=== WHAT TO WORK ON ===
A faithful copy of the data below is required, leaving out every picture.

--- MATERIAL PROVIDED Enclosed Below ---

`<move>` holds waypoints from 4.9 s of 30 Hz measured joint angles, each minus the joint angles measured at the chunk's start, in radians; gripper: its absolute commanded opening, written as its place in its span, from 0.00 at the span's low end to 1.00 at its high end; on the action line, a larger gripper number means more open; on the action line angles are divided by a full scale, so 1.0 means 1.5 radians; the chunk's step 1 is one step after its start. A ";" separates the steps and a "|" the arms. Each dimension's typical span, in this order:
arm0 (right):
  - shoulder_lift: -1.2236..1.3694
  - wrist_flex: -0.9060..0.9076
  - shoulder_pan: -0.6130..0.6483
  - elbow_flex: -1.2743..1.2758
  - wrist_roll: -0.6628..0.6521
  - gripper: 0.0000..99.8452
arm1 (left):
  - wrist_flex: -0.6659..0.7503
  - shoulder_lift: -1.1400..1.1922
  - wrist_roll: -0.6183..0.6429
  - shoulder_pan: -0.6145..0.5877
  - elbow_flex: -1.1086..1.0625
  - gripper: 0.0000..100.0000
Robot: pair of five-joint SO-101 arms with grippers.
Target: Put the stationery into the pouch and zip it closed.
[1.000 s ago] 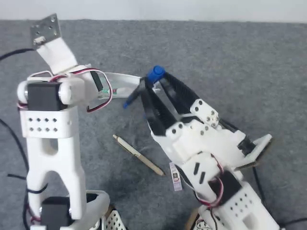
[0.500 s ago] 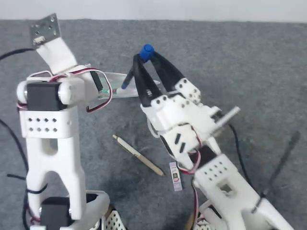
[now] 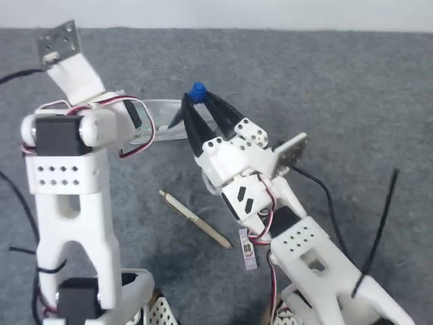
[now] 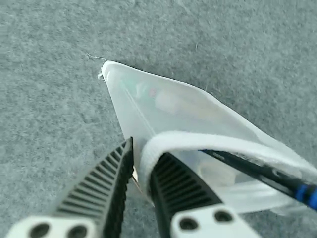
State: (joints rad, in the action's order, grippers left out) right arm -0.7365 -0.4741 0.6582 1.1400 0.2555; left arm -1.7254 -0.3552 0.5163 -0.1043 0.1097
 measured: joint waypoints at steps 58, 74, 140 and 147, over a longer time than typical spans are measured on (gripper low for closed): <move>0.017 0.423 -0.028 -0.173 -0.057 0.01 | -0.001 0.001 0.000 0.000 -0.001 0.01; 0.018 0.815 -0.064 -0.351 -0.031 0.01 | 0.001 0.001 0.000 -0.002 -0.001 0.01; 0.145 0.992 0.077 -0.083 0.064 0.15 | 0.031 0.001 0.097 -0.225 -0.001 0.01; 0.274 0.984 0.076 -0.092 0.064 0.13 | 0.031 0.001 0.097 -0.225 -0.001 0.01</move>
State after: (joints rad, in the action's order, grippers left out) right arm -0.3253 1.0019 0.7718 1.0019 0.3521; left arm -1.6794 -0.3537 0.6621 -0.4419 0.1082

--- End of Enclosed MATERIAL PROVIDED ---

=== RESULT BELOW ===
`<move>` holds waypoints from 4.9 s of 30 Hz measured joint angles, each minus the joint angles measured at the chunk's start, in radians; gripper: its absolute commanded opening, written as its place in its span, from 0.00 at the span's low end to 1.00 at its high end; on the action line, a larger gripper number means more open; on the action line angles are divided by a full scale, so 1.0 means 1.5 radians; the chunk's step 1 is one step after its start. A ";" separates the steps and a "|" the arms. Each dimension's typical span, in this order:
arm0 (right):
  - shoulder_lift: -1.2236..1.3694
  - wrist_flex: -0.9060..0.9076
  - shoulder_pan: -0.6130..0.6483
  - elbow_flex: -1.2743..1.2758
  - wrist_roll: -0.6628..0.6521
  - gripper: 0.0000..99.8452
arm1 (left):
  - wrist_flex: -0.6659..0.7503
  - shoulder_lift: -1.1400..1.1922
  - wrist_roll: -0.6183..0.6429
  - shoulder_pan: -0.6145..0.5877
  - elbow_flex: -1.1086..1.0625
  - gripper: 0.0000..100.0000
Robot: pair of five-joint SO-101 arms with grippers.
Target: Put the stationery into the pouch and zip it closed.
[1.000 s ago] 
[0.500 s ago] 
[now] 
[now] 
State: (joints rad, in the action's order, grippers left out) right arm -0.7365 -0.4741 0.6582 1.1400 0.2555; left arm -1.7254 -0.3552 0.5163 -0.1043 0.1097
 measured: joint waypoints at steps 58, 74, 140 and 147, over a longer time than typical spans are measured on (gripper low for closed): <move>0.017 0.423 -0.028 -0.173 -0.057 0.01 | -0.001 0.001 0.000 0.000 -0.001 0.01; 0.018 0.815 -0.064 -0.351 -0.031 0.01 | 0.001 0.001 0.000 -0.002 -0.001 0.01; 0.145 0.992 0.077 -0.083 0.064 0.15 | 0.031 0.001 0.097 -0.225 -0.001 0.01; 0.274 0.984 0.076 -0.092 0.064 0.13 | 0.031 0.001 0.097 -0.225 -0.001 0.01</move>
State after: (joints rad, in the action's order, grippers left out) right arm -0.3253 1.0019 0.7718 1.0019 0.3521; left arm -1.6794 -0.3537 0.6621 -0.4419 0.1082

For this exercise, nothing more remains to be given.